Ependymal cells play a particularly important role in the reabsorption secretion between the brain parenchyma (functional brain tissue) and the cerebrospinal fluid, also called cerebrospinal fluid.

Therefore, it is a set of structures that constitute a protective barrier, but also an interface between two complementary histological systems.

The neuroglia is the tissue (set of cells) that supports the nervous system. It serves, among others, the protection of neurons (nerve cell bodies).

The nervous tissue, which is the set of all the cells that make up the nervous substance as such, seems very complex. In fact, it is not, this tissue is made up of two main types of cells which are:

  • Neurons, nerve cells themselves, which have the ability to excite, produce and transmit electrical signals.
  • Gliocytes or glial cells called glial cells, are smaller, enveloping and protect neurons.

All neurons are associated with glyocytes. They do not have the property of excitability and therefore cannot transmit nerve impulses like neurons.

Repair of the cerebral ventricles

Ependymal cells are capable of closing lesions caused by mechanical lesions in the wall of the cerebral ventricles.

This observation by researchers from the Department of Medicine at the University of Freiburg offers a better understanding of the origin of certain brain diseases such as edema and hydrocephalus.

The eponymous to fight against brain injuries and diseases: Department of Medicine, Dr. Viktoria Szabolcsi Prof. Marco Celio’s research group has shown that in the brain of mice, ependymal cells are capable, thanks to their mobility, to heal mechanical injuries of the cerebral ventricles.

These cells are a particular form of epithelial tissue that covers the ventricles of the brain, the cavities of the brain that contain cerebrospinal fluid. Composed of a single layer and equipped with movable tabs, they are highly specialized and can hardly be regenerated.

They form an important barrier between the cerebrospinal fluid and the brain. As it is impossible for them to multiply, their disappearance leads to irreversible scars, cerebral edema or even ventricular enlargement (hydrocephalus).

Although ependymal cells have received increasing attention in the last twenty years, their exact role in brain damage is still largely unknown.

Healing through movement

In the mouse brain, mechanical damage to ependymal cells was found to cause overexpression of parvalbumin, a calcium-binding protein that is also expressed in specific nerve cells and fast-twitch muscles.

Parvalbumin overexpression provides increased mobility to ependymal cells, allowing rapid recovery from injury.

In mice lacking parvalbumin, this re-epithelialization process is inhibited, underscoring the role played by this protein in cell motility.

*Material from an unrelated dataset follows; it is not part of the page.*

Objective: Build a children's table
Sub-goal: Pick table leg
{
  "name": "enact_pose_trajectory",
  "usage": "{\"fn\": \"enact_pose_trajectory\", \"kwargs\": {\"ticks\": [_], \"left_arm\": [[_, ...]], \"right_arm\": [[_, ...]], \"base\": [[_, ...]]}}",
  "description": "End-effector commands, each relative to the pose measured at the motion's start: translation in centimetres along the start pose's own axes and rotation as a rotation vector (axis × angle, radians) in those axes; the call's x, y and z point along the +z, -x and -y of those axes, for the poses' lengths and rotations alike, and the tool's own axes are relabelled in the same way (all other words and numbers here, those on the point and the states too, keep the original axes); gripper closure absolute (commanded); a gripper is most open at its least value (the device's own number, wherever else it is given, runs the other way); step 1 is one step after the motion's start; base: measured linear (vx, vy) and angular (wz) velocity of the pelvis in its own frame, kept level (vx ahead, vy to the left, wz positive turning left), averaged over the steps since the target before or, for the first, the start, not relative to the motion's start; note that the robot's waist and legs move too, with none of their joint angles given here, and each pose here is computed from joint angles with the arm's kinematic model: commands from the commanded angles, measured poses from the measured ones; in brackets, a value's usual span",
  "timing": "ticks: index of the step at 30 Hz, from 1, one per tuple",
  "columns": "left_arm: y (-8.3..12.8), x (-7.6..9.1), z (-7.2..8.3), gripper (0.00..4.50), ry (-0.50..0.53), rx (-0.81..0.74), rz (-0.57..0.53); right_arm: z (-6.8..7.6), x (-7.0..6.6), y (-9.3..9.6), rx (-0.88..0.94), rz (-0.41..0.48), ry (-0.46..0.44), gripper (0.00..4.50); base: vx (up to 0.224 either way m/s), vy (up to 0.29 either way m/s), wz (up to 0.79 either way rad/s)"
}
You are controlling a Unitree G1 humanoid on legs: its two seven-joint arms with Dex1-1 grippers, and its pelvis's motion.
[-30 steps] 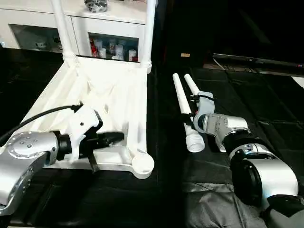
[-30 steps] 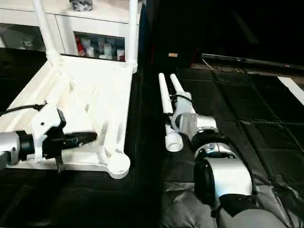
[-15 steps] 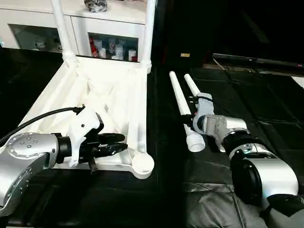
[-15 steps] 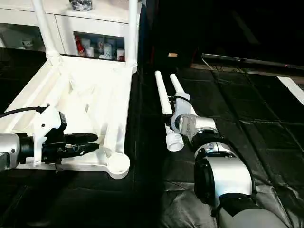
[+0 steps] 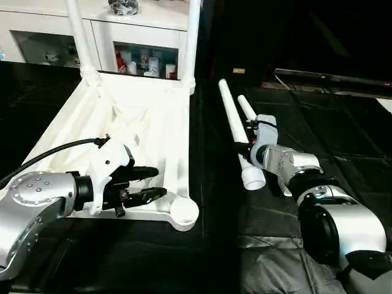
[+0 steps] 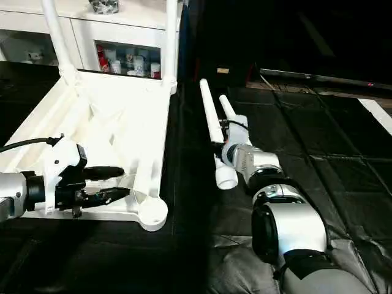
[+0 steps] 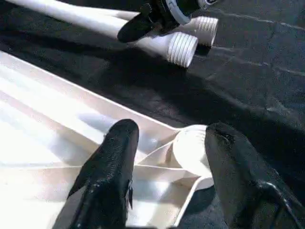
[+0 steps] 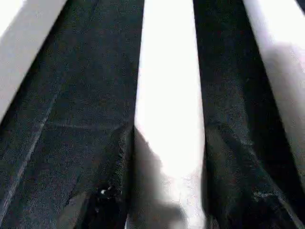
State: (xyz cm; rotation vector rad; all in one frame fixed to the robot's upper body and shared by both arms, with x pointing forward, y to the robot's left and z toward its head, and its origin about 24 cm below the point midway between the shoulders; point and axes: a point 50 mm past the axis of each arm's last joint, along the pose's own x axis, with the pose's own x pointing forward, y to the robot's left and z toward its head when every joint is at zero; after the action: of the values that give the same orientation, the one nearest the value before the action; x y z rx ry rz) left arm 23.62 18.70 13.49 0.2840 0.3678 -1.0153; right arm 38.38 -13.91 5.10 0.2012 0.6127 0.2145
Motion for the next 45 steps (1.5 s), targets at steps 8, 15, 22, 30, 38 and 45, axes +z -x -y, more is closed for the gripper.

When the healing of a lesion of the ependymal layer, based on the proliferation of ependymal cells, is not possible, which increases their motility is an alternative for the repair of said damage.

The results will serve as the basis for future research on the influence of parvalbumin on cerebral edema and hydrocephalus. Furthermore, this protein could also be used as a potential marker in the diagnosis of diseases related to the ependyma.